The film tells the story of the Los Angeles Times journalist, Steve Lopez (played by Robert Downey, Jr.), and his subject, Nathaniel Ayers, a homeless man played by Jaime Foxx. A former musical prodigy who made it all the way to Julliard until he had a schizophrenic breakdown, the character intrigues Lopez, who writes about him in his city column and then becomes his friend.
Loving his mentally ill neighbor becomes a challenge, to say the least, when he tries to deal with his paranoia, lead him back into a career and help him find housing. Ayers resists his friend's help as much as he accepts it.
There was much of the "there but for the grace of God go I" feeling about the film, since Lopez is working at a company that is shedding employees in waves of lay-offs. Now journalists are not only just as good as their last story -- they're only as good as the company's stock price that quarter.

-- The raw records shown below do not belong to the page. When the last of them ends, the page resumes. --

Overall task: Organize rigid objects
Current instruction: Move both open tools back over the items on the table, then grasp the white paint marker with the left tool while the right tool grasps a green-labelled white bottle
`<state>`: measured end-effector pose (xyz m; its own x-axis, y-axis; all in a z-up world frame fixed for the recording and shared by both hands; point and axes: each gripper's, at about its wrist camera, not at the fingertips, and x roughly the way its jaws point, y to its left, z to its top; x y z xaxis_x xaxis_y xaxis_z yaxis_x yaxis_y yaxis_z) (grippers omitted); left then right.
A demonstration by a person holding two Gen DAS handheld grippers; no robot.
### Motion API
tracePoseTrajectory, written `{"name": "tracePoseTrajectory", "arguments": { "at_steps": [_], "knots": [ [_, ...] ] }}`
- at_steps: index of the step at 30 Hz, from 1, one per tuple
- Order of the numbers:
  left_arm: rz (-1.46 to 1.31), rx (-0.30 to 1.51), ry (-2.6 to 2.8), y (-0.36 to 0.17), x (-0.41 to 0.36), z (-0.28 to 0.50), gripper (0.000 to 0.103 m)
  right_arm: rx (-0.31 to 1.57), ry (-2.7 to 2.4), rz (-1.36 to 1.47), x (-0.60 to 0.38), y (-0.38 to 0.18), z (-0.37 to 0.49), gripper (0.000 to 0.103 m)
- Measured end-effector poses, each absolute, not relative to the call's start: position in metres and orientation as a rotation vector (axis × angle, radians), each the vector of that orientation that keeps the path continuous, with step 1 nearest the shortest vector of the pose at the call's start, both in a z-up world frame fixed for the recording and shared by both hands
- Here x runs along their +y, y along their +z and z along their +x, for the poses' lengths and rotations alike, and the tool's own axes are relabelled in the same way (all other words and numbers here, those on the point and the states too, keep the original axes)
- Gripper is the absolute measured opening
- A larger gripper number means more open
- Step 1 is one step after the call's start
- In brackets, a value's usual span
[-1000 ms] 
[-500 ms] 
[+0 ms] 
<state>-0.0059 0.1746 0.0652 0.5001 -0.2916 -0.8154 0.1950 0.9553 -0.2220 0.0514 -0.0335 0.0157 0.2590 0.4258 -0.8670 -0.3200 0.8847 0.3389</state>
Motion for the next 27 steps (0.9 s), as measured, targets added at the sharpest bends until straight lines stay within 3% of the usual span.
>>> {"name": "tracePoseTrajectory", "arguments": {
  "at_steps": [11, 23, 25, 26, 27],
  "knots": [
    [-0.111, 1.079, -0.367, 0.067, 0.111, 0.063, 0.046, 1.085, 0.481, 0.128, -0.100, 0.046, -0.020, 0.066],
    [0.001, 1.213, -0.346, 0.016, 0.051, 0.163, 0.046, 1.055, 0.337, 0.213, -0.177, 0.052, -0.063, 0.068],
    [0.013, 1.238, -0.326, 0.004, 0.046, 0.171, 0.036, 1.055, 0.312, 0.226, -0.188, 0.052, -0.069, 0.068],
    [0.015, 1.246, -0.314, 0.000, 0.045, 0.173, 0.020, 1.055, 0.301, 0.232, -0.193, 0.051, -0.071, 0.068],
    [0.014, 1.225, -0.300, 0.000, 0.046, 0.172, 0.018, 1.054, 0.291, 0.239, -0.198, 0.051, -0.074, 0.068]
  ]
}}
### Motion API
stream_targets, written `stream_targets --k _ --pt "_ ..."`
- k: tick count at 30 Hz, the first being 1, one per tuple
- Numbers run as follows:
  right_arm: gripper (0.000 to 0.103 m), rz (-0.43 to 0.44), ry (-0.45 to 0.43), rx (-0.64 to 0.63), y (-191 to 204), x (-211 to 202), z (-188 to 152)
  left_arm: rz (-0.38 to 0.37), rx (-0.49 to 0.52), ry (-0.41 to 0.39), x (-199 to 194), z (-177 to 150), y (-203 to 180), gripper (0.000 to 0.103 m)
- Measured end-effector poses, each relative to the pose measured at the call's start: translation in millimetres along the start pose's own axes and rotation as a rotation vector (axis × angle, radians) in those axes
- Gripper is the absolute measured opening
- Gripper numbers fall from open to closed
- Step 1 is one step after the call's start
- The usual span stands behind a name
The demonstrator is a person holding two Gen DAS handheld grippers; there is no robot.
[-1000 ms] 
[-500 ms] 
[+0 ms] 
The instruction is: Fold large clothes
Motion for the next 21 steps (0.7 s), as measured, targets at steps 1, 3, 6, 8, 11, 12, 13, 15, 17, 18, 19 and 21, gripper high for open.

My friend Valli Herman, who was laid off from there last fall, can attest to that.
The theme even continues with the homeless animals who are native to the Los Angeles area that have been displaced by housing. Raccoons pop up all over. Lopez gives up trying to get rid of them, allowing them to eat worms from his lawn.
Yes, times are tough all over, but the kicker at the end of the film is a line stating that 90,000 homeless live on the streets of Los Angeles. That's enough to fill a stadium. Even more frightening is that the numbers are increasing by the day. According to the National Alliance to End Homelessness, an estimated 1.5 million people will become homeless within two years due to economic problems -- not mental illness, alcoholism or drug abuse. That's a stunning figure, and one that ultimately will impact us all.